* [What you need to do] Write out the data again in full, exactly as it reads.

BEGIN Data extract

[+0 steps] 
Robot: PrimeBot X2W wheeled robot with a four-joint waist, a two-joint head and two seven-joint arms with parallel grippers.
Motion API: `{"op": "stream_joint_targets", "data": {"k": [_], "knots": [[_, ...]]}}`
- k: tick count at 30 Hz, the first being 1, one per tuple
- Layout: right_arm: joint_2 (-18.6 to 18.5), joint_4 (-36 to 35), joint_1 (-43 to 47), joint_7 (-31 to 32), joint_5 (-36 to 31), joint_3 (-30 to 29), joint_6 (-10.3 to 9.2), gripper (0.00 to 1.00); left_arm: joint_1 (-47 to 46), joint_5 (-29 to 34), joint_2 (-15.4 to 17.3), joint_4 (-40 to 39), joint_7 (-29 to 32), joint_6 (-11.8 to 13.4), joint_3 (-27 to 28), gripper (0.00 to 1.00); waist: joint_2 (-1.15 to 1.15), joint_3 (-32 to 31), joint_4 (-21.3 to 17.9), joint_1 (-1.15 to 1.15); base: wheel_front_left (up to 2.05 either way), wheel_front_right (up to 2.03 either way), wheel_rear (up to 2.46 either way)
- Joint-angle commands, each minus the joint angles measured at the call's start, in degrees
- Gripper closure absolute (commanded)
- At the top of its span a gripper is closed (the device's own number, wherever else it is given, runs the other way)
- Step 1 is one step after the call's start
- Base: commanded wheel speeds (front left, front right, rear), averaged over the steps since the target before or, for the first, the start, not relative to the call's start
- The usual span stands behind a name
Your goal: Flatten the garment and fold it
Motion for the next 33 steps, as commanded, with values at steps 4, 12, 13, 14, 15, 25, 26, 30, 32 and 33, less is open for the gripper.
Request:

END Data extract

* [Answer box]
[+0 steps] 
Robot: PrimeBot X2W wheeled robot with a four-joint waist, a two-joint head and two seven-joint arms with parallel grippers.
Motion API: `{"op": "stream_joint_targets", "data": {"k": [_], "knots": [[_, ...]]}}`
- k: tick count at 30 Hz, the first being 1, one per tuple
- Layout: right_arm: joint_2 (-18.6 to 18.5), joint_4 (-36 to 35), joint_1 (-43 to 47), joint_7 (-31 to 32), joint_5 (-36 to 31), joint_3 (-30 to 29), joint_6 (-10.3 to 9.2), gripper (0.00 to 1.00); left_arm: joint_1 (-47 to 46), joint_5 (-29 to 34), joint_2 (-15.4 to 17.3), joint_4 (-40 to 39), joint_7 (-29 to 32), joint_6 (-11.8 to 13.4), joint_3 (-27 to 28), gripper (0.00 to 1.00); waist: joint_2 (-1.15 to 1.15), joint_3 (-32 to 31), joint_4 (-21.3 to 17.9), joint_1 (-1.15 to 1.15); base: wheel_front_left (up to 2.05 either way), wheel_front_right (up to 2.03 either way), wheel_rear (up to 2.46 either way)
- Joint-angle commands, each minus the joint angles measured at the call's start, in degrees
- Gripper closure absolute (commanded)
- At the top of its span a gripper is closed (the device's own number, wherever else it is given, runs the other way)
- Step 1 is one step after the call's start
- Base: commanded wheel speeds (front left, front right, rear), averaged over the steps since the target before or, for the first, the start, not relative to the call's start
- The usual span stands behind a name
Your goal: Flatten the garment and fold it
Motion for the next 33 steps, as commanded, with values at steps 4, 12, 13, 14, 15, 25, 26, 30, 32 and 33, less is open for the gripper.
Request:

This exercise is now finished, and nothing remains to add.